** Opening Source records block **

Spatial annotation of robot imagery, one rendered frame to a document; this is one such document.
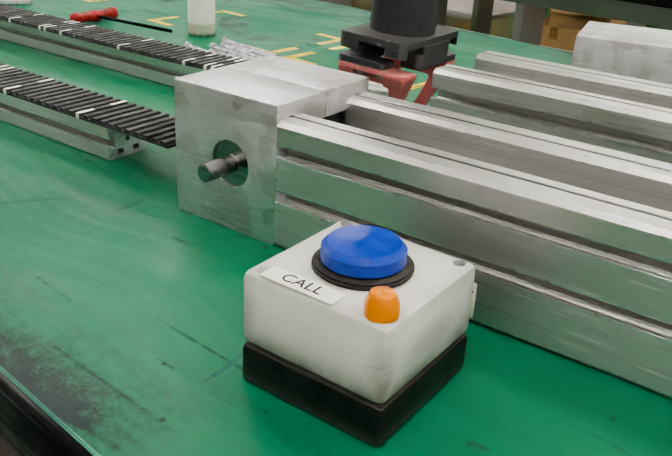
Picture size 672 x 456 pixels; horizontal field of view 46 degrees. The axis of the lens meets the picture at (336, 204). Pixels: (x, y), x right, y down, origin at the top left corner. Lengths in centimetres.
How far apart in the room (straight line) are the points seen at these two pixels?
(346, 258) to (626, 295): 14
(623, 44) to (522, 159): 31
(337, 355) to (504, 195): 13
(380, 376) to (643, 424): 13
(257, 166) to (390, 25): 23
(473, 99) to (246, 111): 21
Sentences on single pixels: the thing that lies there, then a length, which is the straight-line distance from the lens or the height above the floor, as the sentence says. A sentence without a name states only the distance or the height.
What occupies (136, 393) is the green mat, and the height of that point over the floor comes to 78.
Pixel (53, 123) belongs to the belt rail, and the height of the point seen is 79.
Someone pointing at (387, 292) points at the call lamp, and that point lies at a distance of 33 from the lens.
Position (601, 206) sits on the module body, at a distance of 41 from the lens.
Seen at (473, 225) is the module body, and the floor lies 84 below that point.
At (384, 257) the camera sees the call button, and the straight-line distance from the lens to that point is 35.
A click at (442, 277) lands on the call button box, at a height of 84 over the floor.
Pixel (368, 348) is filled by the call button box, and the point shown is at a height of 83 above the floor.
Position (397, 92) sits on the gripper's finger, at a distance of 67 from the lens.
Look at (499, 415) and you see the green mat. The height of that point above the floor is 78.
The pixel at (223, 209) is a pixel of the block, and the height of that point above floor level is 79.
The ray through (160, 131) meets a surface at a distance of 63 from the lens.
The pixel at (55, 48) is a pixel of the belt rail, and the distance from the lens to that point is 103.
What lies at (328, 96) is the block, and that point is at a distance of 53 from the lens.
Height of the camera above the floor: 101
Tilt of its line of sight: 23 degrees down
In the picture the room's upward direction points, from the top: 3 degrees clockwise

** Closing Source records block **
** Opening Source records block **

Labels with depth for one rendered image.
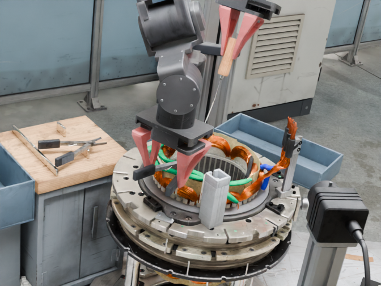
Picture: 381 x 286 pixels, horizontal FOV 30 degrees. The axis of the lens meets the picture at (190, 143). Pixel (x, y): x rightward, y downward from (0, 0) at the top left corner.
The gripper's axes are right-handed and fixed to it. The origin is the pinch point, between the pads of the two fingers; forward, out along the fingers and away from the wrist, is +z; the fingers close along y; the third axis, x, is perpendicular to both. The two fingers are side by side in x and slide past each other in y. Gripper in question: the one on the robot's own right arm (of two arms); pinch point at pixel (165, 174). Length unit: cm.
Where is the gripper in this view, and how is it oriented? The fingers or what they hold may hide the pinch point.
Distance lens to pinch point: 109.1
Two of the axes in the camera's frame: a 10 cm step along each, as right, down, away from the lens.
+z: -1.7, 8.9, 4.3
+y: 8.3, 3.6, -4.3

** Closing Source records block **
** Opening Source records block **

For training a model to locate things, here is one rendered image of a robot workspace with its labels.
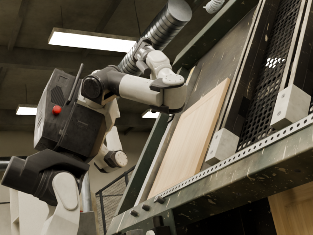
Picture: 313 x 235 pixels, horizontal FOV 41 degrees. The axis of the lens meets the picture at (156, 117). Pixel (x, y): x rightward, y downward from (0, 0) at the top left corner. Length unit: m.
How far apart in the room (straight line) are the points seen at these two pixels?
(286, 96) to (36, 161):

** Closing Source records block **

> **Aim of the task**
Copy the lines from the entries above in which the word "over" appears.

> **Task solution**
What occupies (136, 393) is the green mat, and the height of that point over the floor comes to 78.
A click at (442, 277) lands on the call button box, at a height of 84 over the floor.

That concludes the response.